### Data extract
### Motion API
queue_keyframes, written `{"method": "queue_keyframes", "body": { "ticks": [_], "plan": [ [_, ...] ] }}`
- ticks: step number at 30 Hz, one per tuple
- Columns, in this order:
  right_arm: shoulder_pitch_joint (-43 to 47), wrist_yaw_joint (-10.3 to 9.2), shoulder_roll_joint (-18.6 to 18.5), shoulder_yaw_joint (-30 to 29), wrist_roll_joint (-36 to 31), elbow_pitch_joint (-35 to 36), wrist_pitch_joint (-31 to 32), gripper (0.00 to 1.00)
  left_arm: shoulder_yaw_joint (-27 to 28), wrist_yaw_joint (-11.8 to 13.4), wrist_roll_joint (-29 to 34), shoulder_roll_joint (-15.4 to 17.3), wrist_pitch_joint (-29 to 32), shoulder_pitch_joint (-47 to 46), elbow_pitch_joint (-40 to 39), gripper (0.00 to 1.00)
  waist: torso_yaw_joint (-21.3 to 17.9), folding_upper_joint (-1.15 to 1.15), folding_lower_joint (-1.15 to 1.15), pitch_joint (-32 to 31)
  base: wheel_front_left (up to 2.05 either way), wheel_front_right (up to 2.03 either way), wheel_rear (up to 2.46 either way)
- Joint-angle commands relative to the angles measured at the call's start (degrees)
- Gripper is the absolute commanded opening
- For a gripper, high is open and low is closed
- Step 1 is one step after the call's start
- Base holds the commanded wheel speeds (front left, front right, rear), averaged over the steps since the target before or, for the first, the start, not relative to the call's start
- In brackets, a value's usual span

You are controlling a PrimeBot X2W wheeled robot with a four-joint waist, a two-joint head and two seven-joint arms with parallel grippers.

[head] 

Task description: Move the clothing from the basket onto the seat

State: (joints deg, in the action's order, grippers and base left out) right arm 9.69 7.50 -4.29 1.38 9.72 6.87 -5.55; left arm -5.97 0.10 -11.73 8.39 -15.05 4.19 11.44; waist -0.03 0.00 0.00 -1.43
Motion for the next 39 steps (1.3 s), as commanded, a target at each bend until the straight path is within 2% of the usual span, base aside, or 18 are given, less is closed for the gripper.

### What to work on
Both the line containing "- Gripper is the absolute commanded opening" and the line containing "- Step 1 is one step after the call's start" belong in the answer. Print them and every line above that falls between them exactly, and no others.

### Your solution
- Gripper is the absolute commanded opening
- For a gripper, high is open and low is closed
- Step 1 is one step after the call's start

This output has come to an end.